Only one number is wanted: the count of lines in the records below that hold the word "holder".

++++ Records to process ++++

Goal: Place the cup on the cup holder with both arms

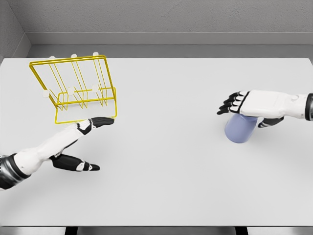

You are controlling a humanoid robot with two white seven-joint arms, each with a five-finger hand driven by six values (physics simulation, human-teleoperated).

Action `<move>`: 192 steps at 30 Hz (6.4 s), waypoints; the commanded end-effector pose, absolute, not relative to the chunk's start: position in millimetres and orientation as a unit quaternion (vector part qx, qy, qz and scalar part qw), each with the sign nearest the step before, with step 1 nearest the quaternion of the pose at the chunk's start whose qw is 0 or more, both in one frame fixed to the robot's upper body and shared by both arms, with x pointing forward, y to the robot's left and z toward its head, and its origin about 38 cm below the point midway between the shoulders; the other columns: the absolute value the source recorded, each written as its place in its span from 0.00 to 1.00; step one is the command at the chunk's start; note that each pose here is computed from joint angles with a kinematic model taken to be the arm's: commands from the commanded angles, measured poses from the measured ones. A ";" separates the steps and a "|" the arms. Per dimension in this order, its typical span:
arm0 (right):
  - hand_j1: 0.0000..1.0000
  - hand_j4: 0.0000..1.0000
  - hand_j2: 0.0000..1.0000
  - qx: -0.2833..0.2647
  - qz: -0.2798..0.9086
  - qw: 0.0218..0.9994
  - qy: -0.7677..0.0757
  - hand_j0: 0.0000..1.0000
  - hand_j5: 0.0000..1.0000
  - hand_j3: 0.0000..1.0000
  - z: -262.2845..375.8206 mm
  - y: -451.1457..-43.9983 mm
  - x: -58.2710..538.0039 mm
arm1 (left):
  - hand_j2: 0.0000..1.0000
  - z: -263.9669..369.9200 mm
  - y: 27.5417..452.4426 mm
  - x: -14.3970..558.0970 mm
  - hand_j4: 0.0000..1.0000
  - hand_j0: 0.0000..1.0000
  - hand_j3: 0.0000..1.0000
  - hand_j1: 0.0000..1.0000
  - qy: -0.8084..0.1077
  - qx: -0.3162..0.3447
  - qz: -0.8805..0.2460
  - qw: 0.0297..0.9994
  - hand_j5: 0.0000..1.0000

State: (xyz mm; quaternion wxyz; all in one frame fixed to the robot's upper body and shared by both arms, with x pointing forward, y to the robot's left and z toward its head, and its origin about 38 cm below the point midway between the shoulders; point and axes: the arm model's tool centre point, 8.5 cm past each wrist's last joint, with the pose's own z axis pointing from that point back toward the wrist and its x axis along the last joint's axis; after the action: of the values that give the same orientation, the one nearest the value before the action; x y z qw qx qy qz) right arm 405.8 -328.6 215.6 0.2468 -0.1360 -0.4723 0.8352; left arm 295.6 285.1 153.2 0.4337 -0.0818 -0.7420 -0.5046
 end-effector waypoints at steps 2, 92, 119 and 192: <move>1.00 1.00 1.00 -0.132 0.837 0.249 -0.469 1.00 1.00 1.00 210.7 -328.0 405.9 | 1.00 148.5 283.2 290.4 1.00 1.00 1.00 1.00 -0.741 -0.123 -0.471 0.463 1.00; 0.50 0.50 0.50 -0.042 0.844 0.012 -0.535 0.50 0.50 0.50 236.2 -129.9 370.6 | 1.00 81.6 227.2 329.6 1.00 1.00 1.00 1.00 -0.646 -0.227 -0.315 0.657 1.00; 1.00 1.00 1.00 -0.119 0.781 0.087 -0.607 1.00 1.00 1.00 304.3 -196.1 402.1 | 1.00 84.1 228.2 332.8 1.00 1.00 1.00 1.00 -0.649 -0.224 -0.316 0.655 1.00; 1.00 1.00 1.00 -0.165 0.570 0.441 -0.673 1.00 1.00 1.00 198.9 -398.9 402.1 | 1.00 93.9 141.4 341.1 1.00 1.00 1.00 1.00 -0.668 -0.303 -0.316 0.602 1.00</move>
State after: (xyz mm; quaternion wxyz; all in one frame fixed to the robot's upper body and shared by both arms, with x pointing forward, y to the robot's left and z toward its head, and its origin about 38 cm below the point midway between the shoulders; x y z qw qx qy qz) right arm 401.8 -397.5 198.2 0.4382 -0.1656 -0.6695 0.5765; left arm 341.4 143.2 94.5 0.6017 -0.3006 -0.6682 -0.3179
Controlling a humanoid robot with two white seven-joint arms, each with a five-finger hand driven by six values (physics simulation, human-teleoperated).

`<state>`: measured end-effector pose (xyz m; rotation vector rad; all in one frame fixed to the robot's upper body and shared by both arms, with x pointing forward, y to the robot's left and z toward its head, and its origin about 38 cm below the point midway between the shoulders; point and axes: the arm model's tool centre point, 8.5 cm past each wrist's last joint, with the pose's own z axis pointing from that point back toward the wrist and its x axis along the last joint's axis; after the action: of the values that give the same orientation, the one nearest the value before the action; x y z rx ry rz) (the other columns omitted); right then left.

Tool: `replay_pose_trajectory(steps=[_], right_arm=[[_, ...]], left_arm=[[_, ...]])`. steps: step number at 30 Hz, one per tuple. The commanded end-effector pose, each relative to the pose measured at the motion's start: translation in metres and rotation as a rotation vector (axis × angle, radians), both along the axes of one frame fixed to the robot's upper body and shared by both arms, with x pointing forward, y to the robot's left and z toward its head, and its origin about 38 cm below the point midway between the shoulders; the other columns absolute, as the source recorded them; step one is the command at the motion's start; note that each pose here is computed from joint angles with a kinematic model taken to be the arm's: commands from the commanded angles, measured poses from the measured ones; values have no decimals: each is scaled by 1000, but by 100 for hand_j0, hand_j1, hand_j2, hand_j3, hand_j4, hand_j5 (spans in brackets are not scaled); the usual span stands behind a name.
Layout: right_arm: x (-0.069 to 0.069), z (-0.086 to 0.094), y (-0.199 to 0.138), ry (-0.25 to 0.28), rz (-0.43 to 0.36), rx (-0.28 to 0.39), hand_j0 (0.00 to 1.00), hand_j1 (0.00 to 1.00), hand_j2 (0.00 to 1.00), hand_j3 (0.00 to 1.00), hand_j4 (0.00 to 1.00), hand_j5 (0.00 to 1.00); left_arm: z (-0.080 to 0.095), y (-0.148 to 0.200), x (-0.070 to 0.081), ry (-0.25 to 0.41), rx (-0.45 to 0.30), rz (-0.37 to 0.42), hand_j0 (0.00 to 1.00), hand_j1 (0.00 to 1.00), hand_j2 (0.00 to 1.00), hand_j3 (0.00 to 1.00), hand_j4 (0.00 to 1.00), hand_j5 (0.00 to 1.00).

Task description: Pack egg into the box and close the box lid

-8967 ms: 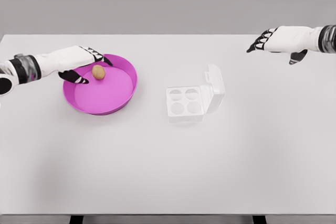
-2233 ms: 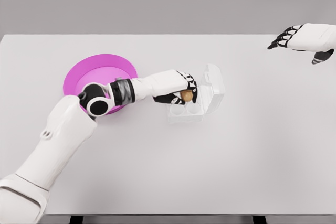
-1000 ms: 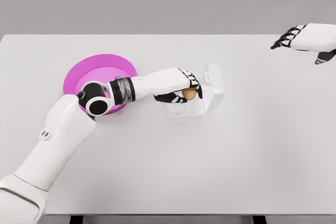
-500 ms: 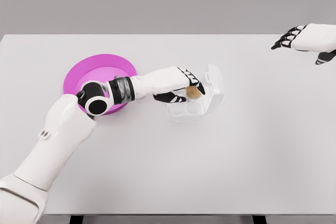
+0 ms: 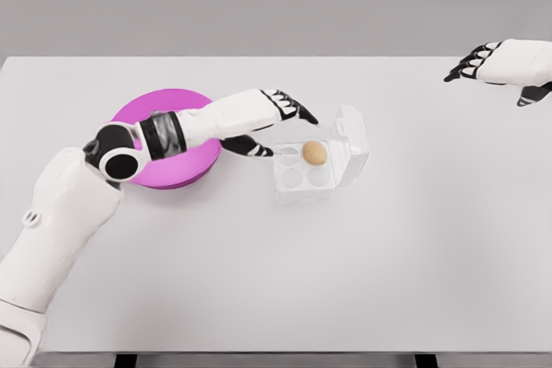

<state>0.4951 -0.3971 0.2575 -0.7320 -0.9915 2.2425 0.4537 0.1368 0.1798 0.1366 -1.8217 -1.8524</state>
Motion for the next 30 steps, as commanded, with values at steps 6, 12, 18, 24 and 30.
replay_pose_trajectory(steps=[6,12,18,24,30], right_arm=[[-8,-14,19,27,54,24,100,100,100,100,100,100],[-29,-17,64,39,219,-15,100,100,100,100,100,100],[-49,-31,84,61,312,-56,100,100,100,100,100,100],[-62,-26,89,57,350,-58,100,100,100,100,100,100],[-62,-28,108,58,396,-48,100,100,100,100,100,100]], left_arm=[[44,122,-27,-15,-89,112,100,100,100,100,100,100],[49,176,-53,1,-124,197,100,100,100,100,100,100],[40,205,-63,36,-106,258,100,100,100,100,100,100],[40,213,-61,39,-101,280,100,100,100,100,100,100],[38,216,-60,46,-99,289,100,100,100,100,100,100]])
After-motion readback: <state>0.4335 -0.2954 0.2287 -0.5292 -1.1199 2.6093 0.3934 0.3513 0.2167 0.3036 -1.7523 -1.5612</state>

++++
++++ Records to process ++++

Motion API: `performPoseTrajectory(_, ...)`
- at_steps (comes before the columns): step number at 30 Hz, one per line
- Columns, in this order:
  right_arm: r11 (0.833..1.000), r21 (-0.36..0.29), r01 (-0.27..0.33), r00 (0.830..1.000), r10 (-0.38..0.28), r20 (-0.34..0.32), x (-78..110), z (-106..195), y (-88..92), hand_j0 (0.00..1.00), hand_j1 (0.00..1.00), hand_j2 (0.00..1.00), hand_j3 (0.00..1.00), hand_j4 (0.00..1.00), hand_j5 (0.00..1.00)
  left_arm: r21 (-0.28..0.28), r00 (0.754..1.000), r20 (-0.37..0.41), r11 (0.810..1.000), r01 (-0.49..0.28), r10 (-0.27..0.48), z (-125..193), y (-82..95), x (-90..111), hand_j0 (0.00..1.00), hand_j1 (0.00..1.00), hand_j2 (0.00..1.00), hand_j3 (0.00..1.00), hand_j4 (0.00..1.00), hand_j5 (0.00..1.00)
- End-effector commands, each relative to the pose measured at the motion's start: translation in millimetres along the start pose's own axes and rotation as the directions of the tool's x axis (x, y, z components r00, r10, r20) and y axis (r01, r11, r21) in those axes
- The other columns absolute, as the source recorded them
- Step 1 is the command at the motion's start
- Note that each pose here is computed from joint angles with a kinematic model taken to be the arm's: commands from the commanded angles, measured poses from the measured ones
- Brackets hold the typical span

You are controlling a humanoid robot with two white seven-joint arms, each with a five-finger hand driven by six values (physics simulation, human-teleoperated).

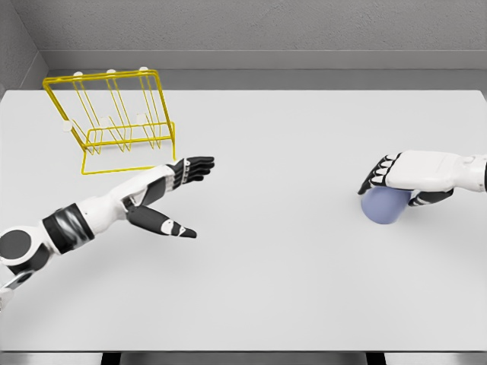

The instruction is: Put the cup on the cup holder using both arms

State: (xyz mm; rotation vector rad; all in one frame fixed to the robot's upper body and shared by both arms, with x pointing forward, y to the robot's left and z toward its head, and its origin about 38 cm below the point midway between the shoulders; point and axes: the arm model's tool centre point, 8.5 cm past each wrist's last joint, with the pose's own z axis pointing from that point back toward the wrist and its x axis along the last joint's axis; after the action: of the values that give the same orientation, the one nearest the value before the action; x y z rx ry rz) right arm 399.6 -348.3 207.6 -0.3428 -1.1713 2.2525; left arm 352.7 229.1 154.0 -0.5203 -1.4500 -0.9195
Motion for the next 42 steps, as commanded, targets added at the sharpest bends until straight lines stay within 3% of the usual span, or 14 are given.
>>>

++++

Response below - 2